> [Task goal] The reply must consist of the entire listing, reproduced exactly.

Top of Given records

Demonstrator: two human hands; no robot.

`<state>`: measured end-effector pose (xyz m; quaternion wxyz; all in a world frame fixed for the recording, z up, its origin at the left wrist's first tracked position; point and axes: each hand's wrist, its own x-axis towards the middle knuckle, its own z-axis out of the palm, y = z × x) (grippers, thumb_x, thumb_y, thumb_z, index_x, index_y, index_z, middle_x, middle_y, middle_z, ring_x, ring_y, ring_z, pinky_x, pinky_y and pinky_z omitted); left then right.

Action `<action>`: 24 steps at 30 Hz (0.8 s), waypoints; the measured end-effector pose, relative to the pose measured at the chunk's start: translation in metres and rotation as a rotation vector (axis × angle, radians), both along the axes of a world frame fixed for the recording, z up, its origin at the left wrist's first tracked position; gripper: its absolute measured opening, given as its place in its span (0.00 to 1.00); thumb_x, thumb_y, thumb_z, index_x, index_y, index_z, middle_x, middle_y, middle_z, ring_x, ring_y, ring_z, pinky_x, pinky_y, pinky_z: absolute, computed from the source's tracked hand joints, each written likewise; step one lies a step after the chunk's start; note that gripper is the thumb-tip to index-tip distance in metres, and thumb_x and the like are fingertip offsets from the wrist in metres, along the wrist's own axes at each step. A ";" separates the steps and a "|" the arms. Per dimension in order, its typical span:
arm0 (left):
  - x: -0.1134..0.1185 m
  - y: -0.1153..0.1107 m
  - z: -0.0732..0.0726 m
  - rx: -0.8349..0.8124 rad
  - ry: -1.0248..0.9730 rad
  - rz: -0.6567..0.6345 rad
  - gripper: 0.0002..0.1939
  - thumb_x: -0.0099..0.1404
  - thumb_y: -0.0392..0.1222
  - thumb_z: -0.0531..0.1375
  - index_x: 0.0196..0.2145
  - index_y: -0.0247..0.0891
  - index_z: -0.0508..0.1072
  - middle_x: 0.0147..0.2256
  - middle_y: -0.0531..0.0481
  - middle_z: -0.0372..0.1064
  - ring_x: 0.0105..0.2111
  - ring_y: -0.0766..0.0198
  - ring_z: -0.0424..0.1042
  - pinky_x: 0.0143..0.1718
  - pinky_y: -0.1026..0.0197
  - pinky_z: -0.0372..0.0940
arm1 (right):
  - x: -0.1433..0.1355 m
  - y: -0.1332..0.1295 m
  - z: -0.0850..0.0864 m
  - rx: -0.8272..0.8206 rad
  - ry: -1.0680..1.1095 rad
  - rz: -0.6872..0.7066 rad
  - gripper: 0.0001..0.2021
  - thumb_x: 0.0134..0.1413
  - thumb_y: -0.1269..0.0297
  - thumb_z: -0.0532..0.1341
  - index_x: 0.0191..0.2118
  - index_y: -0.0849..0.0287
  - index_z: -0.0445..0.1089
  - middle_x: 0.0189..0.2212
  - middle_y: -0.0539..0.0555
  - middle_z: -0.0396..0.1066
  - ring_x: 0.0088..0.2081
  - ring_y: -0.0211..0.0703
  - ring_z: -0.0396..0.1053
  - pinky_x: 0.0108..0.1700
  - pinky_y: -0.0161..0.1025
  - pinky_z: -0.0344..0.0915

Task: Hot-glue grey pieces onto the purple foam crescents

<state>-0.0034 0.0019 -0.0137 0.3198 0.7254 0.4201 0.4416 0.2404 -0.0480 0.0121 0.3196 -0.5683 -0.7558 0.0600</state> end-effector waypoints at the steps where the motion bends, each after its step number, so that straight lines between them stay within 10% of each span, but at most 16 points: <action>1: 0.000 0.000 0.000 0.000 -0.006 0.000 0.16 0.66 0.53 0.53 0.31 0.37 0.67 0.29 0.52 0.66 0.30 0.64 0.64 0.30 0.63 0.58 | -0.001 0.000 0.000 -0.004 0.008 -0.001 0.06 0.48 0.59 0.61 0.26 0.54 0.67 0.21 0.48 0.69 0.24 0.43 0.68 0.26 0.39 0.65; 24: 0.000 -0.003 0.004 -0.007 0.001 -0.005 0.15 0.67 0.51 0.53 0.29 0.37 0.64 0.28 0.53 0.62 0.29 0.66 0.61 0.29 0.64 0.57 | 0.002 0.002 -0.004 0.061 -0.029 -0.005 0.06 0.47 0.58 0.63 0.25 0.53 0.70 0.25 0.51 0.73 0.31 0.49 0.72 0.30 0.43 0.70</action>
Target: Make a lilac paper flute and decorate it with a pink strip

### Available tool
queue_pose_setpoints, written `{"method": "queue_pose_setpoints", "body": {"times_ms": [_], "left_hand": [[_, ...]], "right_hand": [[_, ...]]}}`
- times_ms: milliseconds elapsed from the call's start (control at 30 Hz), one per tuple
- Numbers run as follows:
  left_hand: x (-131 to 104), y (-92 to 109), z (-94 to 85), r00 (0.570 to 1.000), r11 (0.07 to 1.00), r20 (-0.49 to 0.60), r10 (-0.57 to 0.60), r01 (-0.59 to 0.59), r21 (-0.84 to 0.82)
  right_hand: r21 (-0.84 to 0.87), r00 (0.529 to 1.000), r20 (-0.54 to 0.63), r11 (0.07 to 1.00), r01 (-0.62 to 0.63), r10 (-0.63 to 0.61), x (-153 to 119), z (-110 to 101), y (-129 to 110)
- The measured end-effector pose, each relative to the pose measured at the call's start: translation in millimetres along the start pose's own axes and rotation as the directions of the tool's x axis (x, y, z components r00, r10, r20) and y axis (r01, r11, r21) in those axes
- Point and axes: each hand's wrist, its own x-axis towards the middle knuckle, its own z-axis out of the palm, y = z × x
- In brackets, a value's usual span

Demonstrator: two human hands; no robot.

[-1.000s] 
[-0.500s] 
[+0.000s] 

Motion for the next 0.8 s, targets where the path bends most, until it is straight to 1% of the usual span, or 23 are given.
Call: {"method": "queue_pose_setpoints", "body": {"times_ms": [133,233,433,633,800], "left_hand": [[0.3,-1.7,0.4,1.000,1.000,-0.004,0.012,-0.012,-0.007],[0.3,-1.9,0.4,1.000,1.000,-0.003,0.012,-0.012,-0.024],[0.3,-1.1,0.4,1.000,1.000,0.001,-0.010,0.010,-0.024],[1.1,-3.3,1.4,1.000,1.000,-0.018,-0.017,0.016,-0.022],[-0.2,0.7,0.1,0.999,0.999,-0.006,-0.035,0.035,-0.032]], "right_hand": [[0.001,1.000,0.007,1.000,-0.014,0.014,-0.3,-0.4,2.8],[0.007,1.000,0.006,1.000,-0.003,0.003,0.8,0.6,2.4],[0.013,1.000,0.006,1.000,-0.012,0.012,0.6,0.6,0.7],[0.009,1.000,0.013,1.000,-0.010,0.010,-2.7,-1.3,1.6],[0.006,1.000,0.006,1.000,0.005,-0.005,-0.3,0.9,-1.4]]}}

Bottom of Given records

> [Finished exercise]
Demonstrator: two human hands; no robot.

`<state>`: measured end-effector pose (xyz m; quaternion wxyz; all in a world frame fixed for the recording, z up, its origin at the left wrist's first tracked position; point and axes: each hand's wrist, its own x-axis towards the middle knuckle, its own z-axis out of the palm, y = z × x) (grippers, thumb_x, thumb_y, thumb_z, index_x, index_y, index_z, middle_x, middle_y, middle_z, ring_x, ring_y, ring_z, pinky_x, pinky_y and pinky_z omitted); left then right.

Action `<action>`: 24 steps at 30 Hz (0.8 s), waypoints; the measured end-effector pose, relative to the pose measured at the chunk's start: translation in metres and rotation as a rotation vector (axis × angle, radians), both along the axes of a world frame fixed for the recording, z up, its origin at the left wrist's first tracked position; gripper: its absolute measured opening, given as its place in its span (0.00 to 1.00); thumb_x, thumb_y, thumb_z, index_x, index_y, index_z, middle_x, middle_y, middle_z, ring_x, ring_y, ring_z, pinky_x, pinky_y, pinky_z: absolute, computed from the source's tracked hand joints, each written likewise; step one lies a step after the chunk's start; note that gripper is the thumb-tip to index-tip distance in metres, and thumb_x and the like are fingertip offsets from the wrist in metres, along the wrist's own axes at each step. A ";" separates the steps and a "|" the arms. Per dimension in order, its typical span:
arm0 (left):
  - x: -0.1134..0.1185 m
  - y: -0.1153..0.1107 m
  - z: -0.0732..0.0726 m
  - rx: -0.8349..0.8124 rad
  - ry: -1.0248..0.9730 rad
  - rz: -0.6567..0.6345 rad
  - gripper: 0.0002..0.1939
  - thumb_x: -0.0099..0.1404
  - thumb_y: -0.0392..0.1222
  - thumb_z: -0.0531..0.1375
  - index_x: 0.0196..0.2145
  - index_y: -0.0247..0.0891
  - index_z: -0.0508..0.1072
  - middle_x: 0.0147..0.2256
  - middle_y: -0.0531..0.0481
  - middle_z: -0.0372..0.1064
  - ring_x: 0.0105..0.2111
  - ring_y: -0.0766..0.0198
  - ring_z: -0.0424..0.1042
  - pinky_x: 0.0143..0.1718
  - pinky_y: -0.1026..0.0197
  - pinky_z: -0.0372..0.0940
arm1 (right):
  - x: -0.1433..0.1355 m
  - y: -0.1332..0.1295 m
  - z: -0.0850..0.0864 m
  - rx: -0.8272..0.8206 rad
  - ry: -1.0680..1.1095 rad
  - rz: -0.6872..0.7066 rad
  - gripper: 0.0001..0.2021
  - thumb_x: 0.0134..0.1413
  - thumb_y: -0.1269..0.0297
  - thumb_z: -0.0532..0.1341
  - index_x: 0.0191..0.2118
  - index_y: -0.0849..0.0287
  - index_z: -0.0445..0.1089
  - middle_x: 0.0189..0.2212
  - middle_y: -0.0539..0.0555
  - middle_z: -0.0396..0.1066
  - ring_x: 0.0088..0.2081
  - ring_y: -0.0211..0.0703
  - ring_z: -0.0396..0.1053
  - pinky_x: 0.0108..0.1700
  - pinky_y: -0.0161..0.1025
  - pinky_z: -0.0344..0.0915

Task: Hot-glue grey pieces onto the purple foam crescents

<state>-0.0034 0.0019 -0.0137 0.3198 0.7254 0.4201 0.4416 0.2404 -0.0480 0.0121 0.3196 -0.5683 -0.7558 0.0600</state> end-effector waypoints at the steps where the motion bends, each after its step number, so that straight lines between them stay within 10% of each span, but at most 16 points: <action>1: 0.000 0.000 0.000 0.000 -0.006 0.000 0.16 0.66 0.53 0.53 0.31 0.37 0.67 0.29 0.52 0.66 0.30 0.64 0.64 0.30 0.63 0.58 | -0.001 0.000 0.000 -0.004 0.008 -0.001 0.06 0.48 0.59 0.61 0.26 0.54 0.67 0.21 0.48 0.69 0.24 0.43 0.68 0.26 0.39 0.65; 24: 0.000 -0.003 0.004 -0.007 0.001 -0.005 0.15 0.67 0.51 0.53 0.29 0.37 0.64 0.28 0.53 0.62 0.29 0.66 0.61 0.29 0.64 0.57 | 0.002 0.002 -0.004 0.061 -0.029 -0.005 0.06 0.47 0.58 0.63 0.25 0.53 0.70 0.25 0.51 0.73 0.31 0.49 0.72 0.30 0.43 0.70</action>
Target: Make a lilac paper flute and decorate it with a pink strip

### Available tool
queue_pose_setpoints, written `{"method": "queue_pose_setpoints", "body": {"times_ms": [_], "left_hand": [[_, ...]], "right_hand": [[_, ...]]}}`
- times_ms: milliseconds elapsed from the call's start (control at 30 Hz), one per tuple
- Numbers run as follows:
  left_hand: x (-131 to 104), y (-92 to 109), z (-94 to 85), r00 (0.570 to 1.000), r11 (0.07 to 1.00), r20 (-0.49 to 0.60), r10 (-0.57 to 0.60), r01 (-0.59 to 0.59), r21 (-0.84 to 0.82)
  right_hand: r21 (-0.84 to 0.87), r00 (0.529 to 1.000), r20 (-0.54 to 0.63), r11 (0.07 to 1.00), r01 (-0.62 to 0.63), r10 (-0.63 to 0.61), x (-153 to 119), z (-110 to 101), y (-129 to 110)
- The measured end-effector pose, each relative to the pose measured at the call's start: translation in millimetres along the start pose's own axes and rotation as the directions of the tool's x axis (x, y, z components r00, r10, r20) and y axis (r01, r11, r21) in those axes
- Point and axes: each hand's wrist, its own x-axis towards the middle knuckle, its own z-axis out of the palm, y = z × x
- In brackets, a value's usual span

Demonstrator: two human hands; no robot.

[-1.000s] 
[-0.500s] 
[+0.000s] 

Motion for the next 0.8 s, targets where the path bends most, until it is straight to 1% of the usual span, or 23 are given.
Call: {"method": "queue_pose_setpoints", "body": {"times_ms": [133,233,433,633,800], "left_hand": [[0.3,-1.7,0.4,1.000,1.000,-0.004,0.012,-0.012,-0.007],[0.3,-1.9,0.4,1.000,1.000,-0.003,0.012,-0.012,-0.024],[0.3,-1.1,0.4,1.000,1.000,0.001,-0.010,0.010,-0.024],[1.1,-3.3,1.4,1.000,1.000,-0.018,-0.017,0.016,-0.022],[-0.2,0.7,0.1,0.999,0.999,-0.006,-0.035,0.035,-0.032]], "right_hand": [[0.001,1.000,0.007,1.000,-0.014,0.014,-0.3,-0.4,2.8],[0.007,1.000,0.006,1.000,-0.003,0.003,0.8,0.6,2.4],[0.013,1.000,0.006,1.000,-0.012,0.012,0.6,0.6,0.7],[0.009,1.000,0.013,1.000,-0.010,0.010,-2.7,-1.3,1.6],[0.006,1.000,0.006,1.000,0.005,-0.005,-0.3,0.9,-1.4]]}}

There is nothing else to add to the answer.